Нина. Позвольте, но разве вдохновение и самый процесс творчества не дают вам высоких, счастливых минут?
Тригорин. Да. Когда пишу, приятно. И корректуру читать приятно. Но… едва вышло из печати, как я не выношу, и вижу уже, что оно не то, ошибка, что его не следовало бы писать вовсе, и мне досадно, на душе дрянно… (Смеясь.) А публика читает: «Да, мило, талантливо… Мило, но далеко до Толстого», или: «Прекрасная вещь, но „Отцы и дети“ Тургенева лучше». И так до гробовой доски все будет только мило и талантливо, мило и талантливо — больше ничего, а как умру, знакомые, проходя мимо могилы, будут говорить; «Здесь лежит Тригорин. Хороший был писатель, но он писал хуже Тургенева».
Нина. Простите, я отказываюсь понимать вас. Вы просто избалованы успехом.

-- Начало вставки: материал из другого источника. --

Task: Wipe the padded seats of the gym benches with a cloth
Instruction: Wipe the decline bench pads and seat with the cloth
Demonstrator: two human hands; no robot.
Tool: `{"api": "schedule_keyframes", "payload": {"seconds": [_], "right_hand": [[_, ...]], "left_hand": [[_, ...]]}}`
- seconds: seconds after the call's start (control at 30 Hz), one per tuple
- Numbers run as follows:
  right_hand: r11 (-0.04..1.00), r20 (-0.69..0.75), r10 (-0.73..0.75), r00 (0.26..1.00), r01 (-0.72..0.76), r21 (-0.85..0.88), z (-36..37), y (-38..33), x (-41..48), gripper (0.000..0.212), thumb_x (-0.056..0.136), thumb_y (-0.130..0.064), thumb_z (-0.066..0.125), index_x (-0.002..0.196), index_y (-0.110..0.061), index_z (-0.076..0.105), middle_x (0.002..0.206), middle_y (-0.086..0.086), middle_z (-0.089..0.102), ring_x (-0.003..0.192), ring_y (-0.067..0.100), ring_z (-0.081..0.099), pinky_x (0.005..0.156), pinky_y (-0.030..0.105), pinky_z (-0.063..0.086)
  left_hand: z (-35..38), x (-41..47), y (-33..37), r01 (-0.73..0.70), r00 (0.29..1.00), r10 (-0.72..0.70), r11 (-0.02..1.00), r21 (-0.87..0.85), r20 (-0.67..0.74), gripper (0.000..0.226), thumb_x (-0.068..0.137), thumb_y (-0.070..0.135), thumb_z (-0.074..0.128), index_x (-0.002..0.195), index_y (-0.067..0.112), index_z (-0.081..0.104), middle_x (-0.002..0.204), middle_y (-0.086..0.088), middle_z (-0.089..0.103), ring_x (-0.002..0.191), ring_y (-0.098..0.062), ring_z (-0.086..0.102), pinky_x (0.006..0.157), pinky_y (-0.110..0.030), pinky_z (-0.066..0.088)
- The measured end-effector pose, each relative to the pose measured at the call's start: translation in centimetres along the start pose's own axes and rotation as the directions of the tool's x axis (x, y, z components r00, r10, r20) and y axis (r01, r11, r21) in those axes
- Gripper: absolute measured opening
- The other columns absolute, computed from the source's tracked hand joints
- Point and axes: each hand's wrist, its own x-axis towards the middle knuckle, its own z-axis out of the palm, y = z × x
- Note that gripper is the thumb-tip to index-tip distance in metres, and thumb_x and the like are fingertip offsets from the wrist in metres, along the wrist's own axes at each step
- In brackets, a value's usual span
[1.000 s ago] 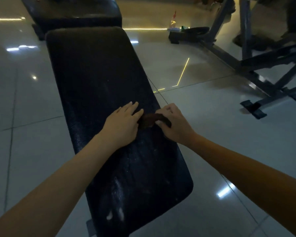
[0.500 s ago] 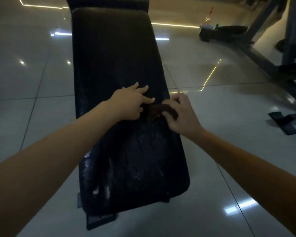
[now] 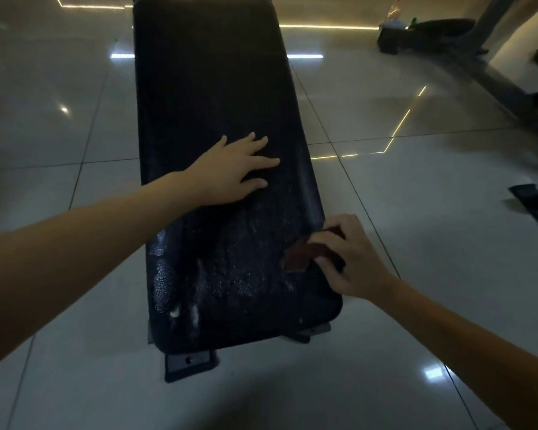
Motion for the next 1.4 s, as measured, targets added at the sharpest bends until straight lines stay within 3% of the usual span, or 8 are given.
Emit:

Тригорин. Каким успехом? Я никогда не нравился себе. Я не люблю себя как писателя. Хуже всего, что я в каком-то чаду и часто не понимаю, что я пишу… Я люблю вот эту воду, деревья, небо, я чувствую природу, она возбуждает во мне страсть, непреодолимое желание писать. Но ведь я не пейзажист только, я ведь еще гражданин, я люблю родину, народ, я чувствую, что если я писатель, то я обязан говорить о народе, об его страданиях, об его будущем, говорить о науке, о правах человека и прочее и прочее, и я говорю обо всем, тороплюсь, меня со всех сторон подгоняют, сердятся, я мечусь из стороны в сторону, как лисица, затравленная псами, вижу, что жизнь и наука все уходят вперед и вперед, а я все отстаю и отстаю, как мужик, опоздавший на поезд, и в конце концов чувствую, что я умею писать только пейзаж, а во всем остальном я фальшив, и фальшив до мозга костей.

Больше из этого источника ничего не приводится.